◆ **WHAT THE EXERCISE ASKS**: Search the listing below for the word "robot" and copy each line where it appears.

DATA BELOW Start Marker

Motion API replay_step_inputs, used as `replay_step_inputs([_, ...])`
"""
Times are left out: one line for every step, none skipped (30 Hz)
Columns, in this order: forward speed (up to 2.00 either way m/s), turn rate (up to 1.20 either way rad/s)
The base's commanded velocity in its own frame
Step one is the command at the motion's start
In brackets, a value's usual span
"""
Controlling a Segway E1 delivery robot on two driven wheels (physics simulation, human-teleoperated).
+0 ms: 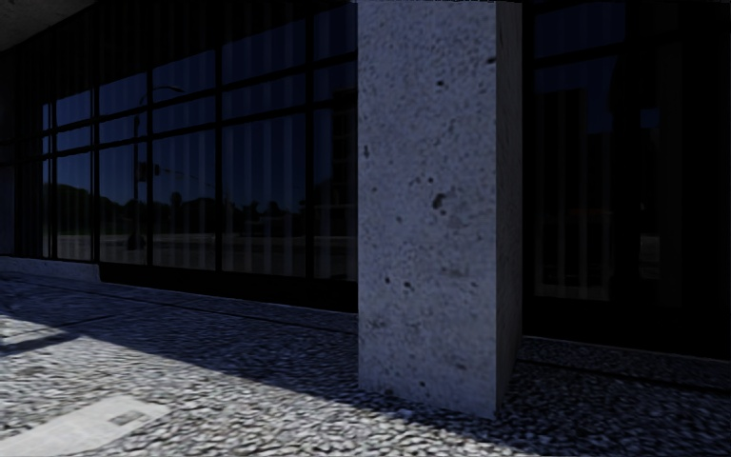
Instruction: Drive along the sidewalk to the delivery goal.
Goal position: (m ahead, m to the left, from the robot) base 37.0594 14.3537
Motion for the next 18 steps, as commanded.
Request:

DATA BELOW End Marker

◆ **EXERCISE RESULT**:
Controlling a Segway E1 delivery robot on two driven wheels (physics simulation, human-teleoperated).
Goal position: (m ahead, m to the left, from the robot) base 37.0594 14.3537

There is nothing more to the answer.